Dieser zögerte anfangs lange, denn noch winkte ihm eine Zeitlang eine Kapellmeisterstelle am Dresdener Hoftheater. Erst als alle Hoffnung nach dieser Seite hin geschwunden war, ging er auf Hillers Vorschlag ein und so erfolgte denn die Übersiedelung nach „Düsseldorf am 2. September 1850. Vorher machte das Ehepaar noch eine glänzende Konzerttour nach Hamburg, wo sie die Bekanntschaft Jenny Linds machten. Zum Dank für ihre Mitwirkung widmete ihr Schumann sein op. 89 (Sechs Gesänge von Wilfried v. d. Neun).

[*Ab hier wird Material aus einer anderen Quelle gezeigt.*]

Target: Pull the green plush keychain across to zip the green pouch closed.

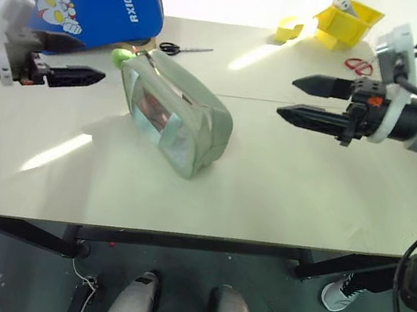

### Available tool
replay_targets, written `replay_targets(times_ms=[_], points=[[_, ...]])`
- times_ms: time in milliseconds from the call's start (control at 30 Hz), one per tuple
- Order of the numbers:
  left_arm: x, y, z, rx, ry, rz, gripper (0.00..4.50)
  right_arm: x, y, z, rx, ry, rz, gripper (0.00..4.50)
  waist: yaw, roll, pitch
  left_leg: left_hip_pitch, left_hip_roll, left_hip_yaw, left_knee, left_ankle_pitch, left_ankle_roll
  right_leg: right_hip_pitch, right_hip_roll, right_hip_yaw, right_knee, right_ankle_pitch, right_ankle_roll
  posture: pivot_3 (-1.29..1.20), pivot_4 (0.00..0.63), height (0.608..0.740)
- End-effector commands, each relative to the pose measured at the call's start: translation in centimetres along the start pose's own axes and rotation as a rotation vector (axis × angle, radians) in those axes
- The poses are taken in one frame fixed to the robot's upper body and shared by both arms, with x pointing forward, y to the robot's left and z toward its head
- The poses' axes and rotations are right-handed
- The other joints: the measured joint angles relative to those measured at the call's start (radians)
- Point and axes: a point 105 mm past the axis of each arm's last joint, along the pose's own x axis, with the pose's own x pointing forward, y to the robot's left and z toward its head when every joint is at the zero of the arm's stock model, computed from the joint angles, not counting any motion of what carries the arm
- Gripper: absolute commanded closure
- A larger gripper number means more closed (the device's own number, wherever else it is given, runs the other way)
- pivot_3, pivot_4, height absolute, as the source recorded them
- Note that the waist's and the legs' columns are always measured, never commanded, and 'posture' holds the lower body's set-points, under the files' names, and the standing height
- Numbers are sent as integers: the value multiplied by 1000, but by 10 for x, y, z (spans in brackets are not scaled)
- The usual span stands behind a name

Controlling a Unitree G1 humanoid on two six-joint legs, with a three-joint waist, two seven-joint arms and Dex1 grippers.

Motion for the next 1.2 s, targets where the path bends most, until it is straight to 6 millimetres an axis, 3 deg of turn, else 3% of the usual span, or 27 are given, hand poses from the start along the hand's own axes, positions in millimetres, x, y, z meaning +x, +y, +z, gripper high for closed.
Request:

Die Fahrt an den Rhein sollte die letzte des unglücklichen Künstlers sein. Er hatte infolge der geistigen Anstrengung und der mannigfachen Aufregungen schon Ende 1849 wieder stark unter Kopfschmerz zu leiden gehabt; Unruhe und Bangen ergriffen ihn, als er in einem Buche von der Existenz einer Irrenanstalt in Düsseldorf las. „Ich muss mich sehr vor allen melancholischen Eindrücken in Acht nehmen. Und leben wir Musiker, Du weissest es ja, so oft auf sonnigen Höhen, so schneidet das Unglück der Wirklichkeit um so tiefer ein, wenn es sich so nackt vor die Augen stellt. Mir wenigstens geht es so mit meiner lebhaften Phantasie.“ 55)

Mit solchen Gedanken im Herzen zog Schumann seinem neuen Bestimmungsorte entgegen.